Coles Nicholas A, Perz Bartosz, Behnke Maciej, Eichstaedt Johannes C, Kim Soo Hyung, Vu Tu N, Raman Chirag, Tejada Julian, Huynh Van-Thong, Zhang Guangyi, Cui Tanming, Podder Sharanyak, Chavda Rushi, Pandey Shubham, Upadhyay Arpit, Padilla-Buritica Jorge I, Barrera Causil Carlos J, Ji Linying, Dollack Felix, Kiyokawa Kiyoshi, Liu Huakun, Perusquia-Hernandez Monica, Uchiyama Hideaki, Wei Xin, Cao Houwei, Yang Ziqing, Iancarelli Alessia, McVeigh Kieran, Wang Yiyu, Berwian Isabel M, Chiu Jamie C, Mirea Dan-Mircea, Nook Erik C, Vartiainen Henna I, Whiting Claire, Cho Young Won, Chow Sy-Miin, Fisher Zachary F, Li Yanling, Xiong Xiaoyue, Shen Yuqi, Tagliazucchi Enzo, Bugnon Leandro A, Ospina Raydonal, Bruno Nicolas M, D'Amelio Tomas A, Zamberlan Federico, Mercado Diaz Luis R, Pinzon-Arenas Javier O, Posada-Quintero Hugo F, Bilalpur Maneesh, Hinduja Saurabh, Marmolejo-Ramos Fernando, Canavan Shaun, Jivnani Liza, Saganowski Stanisław
University of Florida, Gainesville, FL, USA.
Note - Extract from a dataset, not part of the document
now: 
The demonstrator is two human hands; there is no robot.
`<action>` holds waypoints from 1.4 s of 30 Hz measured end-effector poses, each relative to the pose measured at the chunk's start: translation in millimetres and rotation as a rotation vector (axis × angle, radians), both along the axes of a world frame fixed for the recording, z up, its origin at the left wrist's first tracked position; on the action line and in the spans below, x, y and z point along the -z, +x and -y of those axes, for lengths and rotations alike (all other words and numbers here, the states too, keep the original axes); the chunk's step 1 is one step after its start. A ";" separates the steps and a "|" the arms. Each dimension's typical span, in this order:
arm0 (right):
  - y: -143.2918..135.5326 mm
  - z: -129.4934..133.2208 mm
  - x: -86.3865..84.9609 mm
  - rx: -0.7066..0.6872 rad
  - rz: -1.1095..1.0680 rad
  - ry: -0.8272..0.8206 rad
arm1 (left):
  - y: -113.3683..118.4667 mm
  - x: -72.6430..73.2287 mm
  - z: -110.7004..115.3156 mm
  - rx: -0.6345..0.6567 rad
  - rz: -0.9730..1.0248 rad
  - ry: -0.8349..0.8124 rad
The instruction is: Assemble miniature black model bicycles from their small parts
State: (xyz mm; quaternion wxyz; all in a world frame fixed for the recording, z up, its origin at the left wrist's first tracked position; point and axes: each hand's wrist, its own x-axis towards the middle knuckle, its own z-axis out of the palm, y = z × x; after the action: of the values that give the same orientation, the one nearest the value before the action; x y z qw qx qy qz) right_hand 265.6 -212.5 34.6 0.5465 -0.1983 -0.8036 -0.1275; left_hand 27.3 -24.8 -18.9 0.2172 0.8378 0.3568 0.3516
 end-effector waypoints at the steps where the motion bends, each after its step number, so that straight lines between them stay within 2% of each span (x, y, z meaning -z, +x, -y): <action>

Wrocław University of Science and Technology, Wroclaw, Województwo Dolnośląskie, Poland.
R Soc Open Sci. 2025 Jun 25;12(6):241778. doi: 10.1098/rsos.241778. eCollection 2025 Jun.
Researchers are increasingly using machine learning to study physiological markers of emotion. We evaluated the promises and limitations of this approach via a big team science competition. Twelve teams competed to predict self-reported affective experiences using a multi-modal set of peripheral nervous system measures. Models were trained and tested in multiple ways: with data divided by participants, targeted emotion, inductions, and time. In 100% of tests, teams outperformed baseline models that made random predictions. In 46% of tests, teams also outperformed baseline models that relied on the simple average of ratings from training datasets. More notably, results uncovered a methodological challenge: multiplicative constraints on generalizability. Inferences about the accuracy and theoretical implications of machine learning efforts depended not only on their architecture, but also how they were trained, tested, and evaluated. For example, some teams performed better when tested on observations from the same (vs. different) subjects seen during training. Such results could be interpreted as evidence against claims of universality. However, such conclusions would be premature because other teams exhibited the opposite pattern. Taken together, results illustrate how big team science can be leveraged to understand the promises and limitations of machine learning methods in affective science and beyond.
研究人员越来越多地使用机器学习来研究情绪的生理指标。我们通过一场大型团队科学竞赛评估了这种方法的前景和局限性。十二支团队竞争,利用一套多模式的外周神经系统测量方法来预测自我报告的情感体验。模型通过多种方式进行训练和测试:按参与者、目标情绪、诱导方式和时间划分数据。在100%的测试中,各团队的表现均优于进行随机预测的基线模型。在46%的测试中,各团队的表现也优于依赖训练数据集评分简单平均值的基线模型。更值得注意的是,研究结果揭示了一个方法学挑战:普遍性的乘法约束。关于机器学习成果的准确性和理论意义的推断不仅取决于其架构,还取决于它们的训练、测试和评估方式。例如,一些团队在对训练期间见过的相同(而非不同)受试者的观察结果进行测试时表现更好。这样的结果可以被解释为反对普遍性主张的证据。然而,这样的结论还为时过早,因为其他团队呈现出相反的模式。综合来看,研究结果说明了如何利用大型团队科学来理解机器学习方法在情感科学及其他领域的前景和局限性。